WORK INSTRUCTIONS - Below are the records; give again exactly the line with "The thing at (345, 201)", the line with "A single rendered", and each line that lies between them, and nothing besides.

SUPPLIED INFORMATION -
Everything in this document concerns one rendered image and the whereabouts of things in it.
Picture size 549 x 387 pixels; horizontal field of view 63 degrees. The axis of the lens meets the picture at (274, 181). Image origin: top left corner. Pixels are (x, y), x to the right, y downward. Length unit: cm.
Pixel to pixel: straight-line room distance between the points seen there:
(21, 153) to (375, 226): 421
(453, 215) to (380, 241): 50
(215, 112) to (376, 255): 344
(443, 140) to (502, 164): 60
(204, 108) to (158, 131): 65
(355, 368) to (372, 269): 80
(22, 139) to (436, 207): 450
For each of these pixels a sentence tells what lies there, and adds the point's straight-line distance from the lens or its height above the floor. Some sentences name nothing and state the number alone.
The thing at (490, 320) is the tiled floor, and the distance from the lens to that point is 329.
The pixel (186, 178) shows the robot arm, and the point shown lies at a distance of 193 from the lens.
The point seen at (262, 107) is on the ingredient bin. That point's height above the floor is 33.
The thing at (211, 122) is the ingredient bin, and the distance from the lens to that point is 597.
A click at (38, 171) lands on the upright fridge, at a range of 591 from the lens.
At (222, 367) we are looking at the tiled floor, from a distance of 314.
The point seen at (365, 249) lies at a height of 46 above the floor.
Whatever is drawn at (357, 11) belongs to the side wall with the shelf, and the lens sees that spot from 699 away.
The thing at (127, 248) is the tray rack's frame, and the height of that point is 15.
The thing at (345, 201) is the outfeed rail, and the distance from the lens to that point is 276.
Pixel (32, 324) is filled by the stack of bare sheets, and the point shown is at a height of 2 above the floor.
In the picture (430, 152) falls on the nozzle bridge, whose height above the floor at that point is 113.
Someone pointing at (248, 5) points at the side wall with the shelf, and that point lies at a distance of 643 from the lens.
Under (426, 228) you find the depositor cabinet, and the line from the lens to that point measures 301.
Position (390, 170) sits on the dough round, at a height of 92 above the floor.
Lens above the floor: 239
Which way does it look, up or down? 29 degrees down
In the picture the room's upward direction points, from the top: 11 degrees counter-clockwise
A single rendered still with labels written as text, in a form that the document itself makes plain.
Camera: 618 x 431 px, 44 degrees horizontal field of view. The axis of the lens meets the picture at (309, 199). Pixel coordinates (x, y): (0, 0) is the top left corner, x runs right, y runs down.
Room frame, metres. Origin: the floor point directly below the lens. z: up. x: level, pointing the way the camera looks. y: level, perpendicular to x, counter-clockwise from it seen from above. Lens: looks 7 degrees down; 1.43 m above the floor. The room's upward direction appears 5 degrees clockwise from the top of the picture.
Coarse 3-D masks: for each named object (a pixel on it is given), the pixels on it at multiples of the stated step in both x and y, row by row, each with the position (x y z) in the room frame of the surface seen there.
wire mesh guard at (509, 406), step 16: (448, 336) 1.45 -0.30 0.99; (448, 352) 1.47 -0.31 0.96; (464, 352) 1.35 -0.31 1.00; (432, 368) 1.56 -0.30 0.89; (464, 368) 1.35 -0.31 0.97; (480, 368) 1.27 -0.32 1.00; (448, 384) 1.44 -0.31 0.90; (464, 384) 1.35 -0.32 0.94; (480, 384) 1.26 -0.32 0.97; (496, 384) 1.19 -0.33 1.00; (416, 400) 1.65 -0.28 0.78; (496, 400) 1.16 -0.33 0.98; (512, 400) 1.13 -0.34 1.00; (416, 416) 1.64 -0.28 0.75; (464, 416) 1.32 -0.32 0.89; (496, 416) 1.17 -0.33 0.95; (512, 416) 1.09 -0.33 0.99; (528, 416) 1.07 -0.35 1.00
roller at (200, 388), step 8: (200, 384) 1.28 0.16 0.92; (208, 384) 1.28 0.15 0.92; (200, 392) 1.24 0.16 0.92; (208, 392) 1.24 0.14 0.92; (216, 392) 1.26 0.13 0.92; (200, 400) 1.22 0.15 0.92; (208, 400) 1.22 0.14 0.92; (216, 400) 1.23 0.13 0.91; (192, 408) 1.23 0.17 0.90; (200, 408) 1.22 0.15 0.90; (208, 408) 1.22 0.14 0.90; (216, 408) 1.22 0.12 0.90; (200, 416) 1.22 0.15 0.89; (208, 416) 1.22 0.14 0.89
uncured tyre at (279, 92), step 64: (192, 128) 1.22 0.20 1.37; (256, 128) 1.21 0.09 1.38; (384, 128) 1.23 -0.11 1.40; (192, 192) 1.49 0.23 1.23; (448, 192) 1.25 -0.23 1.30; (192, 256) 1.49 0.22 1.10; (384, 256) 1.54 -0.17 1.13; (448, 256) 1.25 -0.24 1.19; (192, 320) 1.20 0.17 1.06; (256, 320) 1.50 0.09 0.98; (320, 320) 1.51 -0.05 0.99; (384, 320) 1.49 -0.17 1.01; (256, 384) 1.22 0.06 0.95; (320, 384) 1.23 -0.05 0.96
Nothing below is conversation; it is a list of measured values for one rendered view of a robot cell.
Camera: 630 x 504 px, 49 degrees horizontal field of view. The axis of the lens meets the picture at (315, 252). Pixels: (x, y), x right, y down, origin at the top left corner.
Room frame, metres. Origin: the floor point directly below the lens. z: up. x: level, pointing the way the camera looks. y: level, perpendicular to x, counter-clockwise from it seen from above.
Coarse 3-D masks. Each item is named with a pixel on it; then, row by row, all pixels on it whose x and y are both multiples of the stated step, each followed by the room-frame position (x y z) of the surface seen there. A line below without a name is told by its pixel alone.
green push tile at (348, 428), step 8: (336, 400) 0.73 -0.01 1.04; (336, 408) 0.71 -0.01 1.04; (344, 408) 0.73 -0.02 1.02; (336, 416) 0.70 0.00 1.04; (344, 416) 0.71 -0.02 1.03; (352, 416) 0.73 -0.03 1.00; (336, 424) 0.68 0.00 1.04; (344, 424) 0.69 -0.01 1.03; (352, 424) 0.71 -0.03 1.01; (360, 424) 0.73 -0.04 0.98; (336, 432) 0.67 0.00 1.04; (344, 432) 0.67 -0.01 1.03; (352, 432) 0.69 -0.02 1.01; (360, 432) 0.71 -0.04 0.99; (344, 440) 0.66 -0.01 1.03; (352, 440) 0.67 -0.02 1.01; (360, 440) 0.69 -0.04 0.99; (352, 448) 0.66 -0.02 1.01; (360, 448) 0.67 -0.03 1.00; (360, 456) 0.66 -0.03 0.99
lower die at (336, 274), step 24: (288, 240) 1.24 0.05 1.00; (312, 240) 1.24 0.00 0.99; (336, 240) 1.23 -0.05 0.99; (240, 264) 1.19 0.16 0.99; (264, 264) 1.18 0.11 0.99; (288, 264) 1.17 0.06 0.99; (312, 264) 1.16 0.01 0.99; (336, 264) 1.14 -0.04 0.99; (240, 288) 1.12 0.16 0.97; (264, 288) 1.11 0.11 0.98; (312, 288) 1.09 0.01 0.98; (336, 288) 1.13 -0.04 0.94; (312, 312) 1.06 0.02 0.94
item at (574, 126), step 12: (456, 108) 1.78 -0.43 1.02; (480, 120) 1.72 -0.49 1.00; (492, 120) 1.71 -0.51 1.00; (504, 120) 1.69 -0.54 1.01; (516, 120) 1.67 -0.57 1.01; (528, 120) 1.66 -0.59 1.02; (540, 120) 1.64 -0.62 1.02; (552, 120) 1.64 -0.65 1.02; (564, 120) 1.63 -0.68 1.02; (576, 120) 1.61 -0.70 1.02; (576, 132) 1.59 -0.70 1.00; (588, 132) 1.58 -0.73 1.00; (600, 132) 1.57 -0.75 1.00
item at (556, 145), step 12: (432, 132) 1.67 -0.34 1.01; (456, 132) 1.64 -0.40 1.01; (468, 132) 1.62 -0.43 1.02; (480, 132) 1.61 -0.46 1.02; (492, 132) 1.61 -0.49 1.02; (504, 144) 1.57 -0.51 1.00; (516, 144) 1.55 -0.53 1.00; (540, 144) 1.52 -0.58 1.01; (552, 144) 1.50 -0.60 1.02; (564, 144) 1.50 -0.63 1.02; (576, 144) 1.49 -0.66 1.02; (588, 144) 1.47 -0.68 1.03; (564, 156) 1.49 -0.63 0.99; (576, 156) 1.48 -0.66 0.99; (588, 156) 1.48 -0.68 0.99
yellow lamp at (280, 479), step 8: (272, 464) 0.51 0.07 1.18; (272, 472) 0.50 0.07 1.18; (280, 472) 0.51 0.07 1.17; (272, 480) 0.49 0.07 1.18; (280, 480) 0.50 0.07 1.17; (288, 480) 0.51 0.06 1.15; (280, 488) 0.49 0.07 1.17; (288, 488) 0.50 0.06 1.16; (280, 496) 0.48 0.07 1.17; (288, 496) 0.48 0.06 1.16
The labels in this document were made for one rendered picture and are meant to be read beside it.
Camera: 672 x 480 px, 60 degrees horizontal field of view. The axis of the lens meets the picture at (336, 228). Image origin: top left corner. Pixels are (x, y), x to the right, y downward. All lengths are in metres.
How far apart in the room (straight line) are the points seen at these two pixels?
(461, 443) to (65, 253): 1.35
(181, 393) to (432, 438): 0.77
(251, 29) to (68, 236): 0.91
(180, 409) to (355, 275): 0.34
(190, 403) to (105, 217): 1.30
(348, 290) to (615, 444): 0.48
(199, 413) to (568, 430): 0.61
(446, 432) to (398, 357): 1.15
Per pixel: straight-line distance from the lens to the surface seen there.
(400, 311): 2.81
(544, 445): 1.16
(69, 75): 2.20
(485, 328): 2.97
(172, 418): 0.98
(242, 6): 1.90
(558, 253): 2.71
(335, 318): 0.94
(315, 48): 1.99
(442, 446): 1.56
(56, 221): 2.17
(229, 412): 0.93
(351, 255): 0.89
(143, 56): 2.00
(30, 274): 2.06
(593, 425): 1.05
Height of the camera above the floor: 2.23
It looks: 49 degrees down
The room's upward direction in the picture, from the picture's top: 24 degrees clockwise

TASK ANSWER -
The thing at (345, 201) is the outfeed rail, and the distance from the lens to that point is 276.
Pixel (32, 324) is filled by the stack of bare sheets, and the point shown is at a height of 2 above the floor.
In the picture (430, 152) falls on the nozzle bridge, whose height above the floor at that point is 113.
Someone pointing at (248, 5) points at the side wall with the shelf, and that point lies at a distance of 643 from the lens.
Under (426, 228) you find the depositor cabinet, and the line from the lens to that point measures 301.
Position (390, 170) sits on the dough round, at a height of 92 above the floor.
Lens above the floor: 239
Which way does it look, up or down? 29 degrees down
In the picture the room's upward direction points, from the top: 11 degrees counter-clockwise
A single rendered still with labels written as text, in a form that the document itself makes plain.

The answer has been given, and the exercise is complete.